Machine Learning Classification for Acoustic Mix Identification in Styrofoam Lightweight Concrete: A Feature Sensitivity Study

Abstract

Concrete has long been the backbone of modern construction, yet the demands placed on building materials have changed considerably. Strength and structural integrity remain essential, but acoustic performance, how effectively a structure manages sound, has become a serious design consideration. This study takes that challenge as its starting point, examining Styrofoam-based lightweight concrete in which expanded polystyrene beads partially replace fine aggregate to improve sound absorption. Four concrete mixtures (FS, ST1, ST2, and ST3), were prepared with progressively increasing Styrofoam content and characterised for compressive strength, flexural strength, and sound absorption coefficient (α) using the impedance tube method (ASTM E1050-12). A dataset of 312 records was compiled from these four unique material compositions, each tested across 13 frequency levels (100–1600 Hz) and six acoustic panel configurations.

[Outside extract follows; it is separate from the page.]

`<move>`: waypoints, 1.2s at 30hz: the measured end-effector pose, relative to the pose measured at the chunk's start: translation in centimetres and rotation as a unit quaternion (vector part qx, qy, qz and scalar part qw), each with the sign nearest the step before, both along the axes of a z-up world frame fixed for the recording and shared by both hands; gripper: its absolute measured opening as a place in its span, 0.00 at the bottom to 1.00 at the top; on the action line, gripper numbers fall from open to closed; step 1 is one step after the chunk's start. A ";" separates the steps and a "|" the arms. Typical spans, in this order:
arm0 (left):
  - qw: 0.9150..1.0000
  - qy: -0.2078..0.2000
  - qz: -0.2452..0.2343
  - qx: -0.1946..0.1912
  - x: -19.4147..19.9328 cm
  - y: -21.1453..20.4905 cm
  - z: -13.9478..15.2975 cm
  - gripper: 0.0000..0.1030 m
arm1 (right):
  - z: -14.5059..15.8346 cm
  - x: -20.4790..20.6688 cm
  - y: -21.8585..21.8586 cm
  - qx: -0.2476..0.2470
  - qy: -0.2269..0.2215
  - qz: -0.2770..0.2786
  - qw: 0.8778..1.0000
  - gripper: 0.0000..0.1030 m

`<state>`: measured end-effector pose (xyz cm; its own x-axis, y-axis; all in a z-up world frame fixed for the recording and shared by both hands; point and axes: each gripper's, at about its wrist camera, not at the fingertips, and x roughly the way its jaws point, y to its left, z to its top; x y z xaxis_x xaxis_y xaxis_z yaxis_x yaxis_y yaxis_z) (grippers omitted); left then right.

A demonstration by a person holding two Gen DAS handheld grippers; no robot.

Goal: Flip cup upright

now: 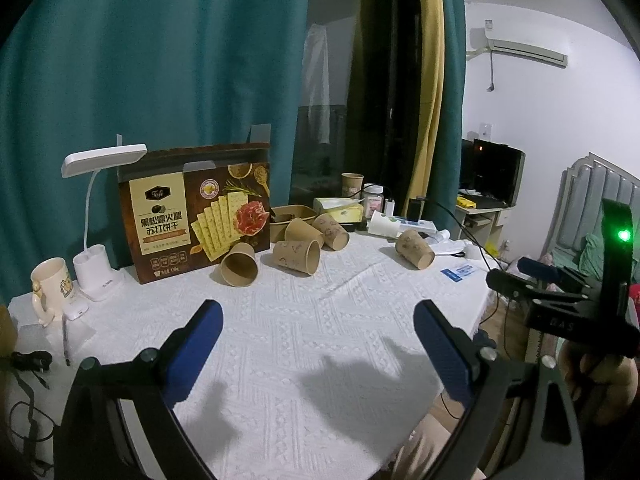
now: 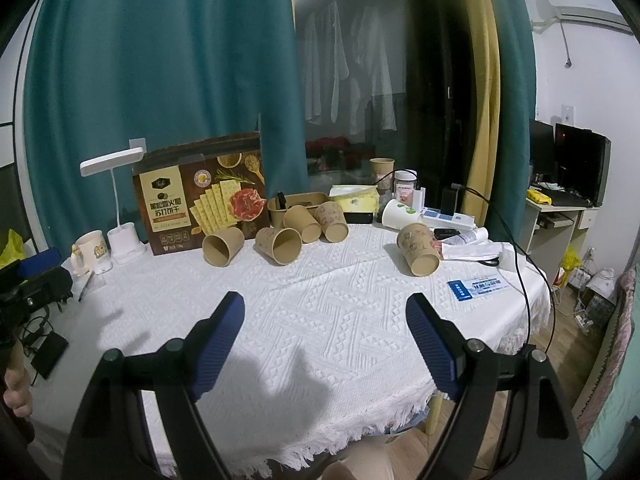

Rather than predicting continuous acoustic absorption values, this study focuses on identifying between concrete mix types based on their measured material and acoustic characteristics using machine learning (ML) classification models. The acoustic behaviour of Styrofoam-based lightweight concrete is shaped by the nonlinear interaction of pore geometry, bead size distribution, and frequency-dependent viscous losses relationships that conventional empirical models cannot easily capture. ML offers a data-driven route to material identification that sidesteps those modelling constraints. Four algorithms k-Nearest Neighbours (k-NN), Support Vector Machine (SVM), Artificial Neural Network (ANN), and Logistic Regression (LR), were evaluated using 10-fold cross-validation in Orange Data Mining 3.40.0, through two complementary analyses: Analysis 1 with the full feature set, and Analysis 2 restricted to acoustic features only.
In Analysis 1, ANN achieves perfect CA = 1.000 and AUC = 1.000, while SVM reaches CA = 0.923. However, both k-NN and Logistic Regression return CA = 0.250, identical to random chance, due to the absence of internal feature normalisation in Orange. A feature sensitivity analysis confirms that ANN's perfect result is mechanistically explained by class-unique compositional features, not acoustic learning. In Analysis 2, removing those identifying features drops all models to or near random chance (CA = 0.21–0.25; balanced baseline = 0.25). A regression baseline confirms that continuous α prediction is not currently feasible (R² ≤ −0.32). The main contribution lies not in the accuracy numbers but in the dual-analysis evaluation framework, a transparent approach that clearly separates what ML can and cannot do with small experimental datasets. Experimentally, ST2 (1:1.5:2.5) emerged as the most balanced mix.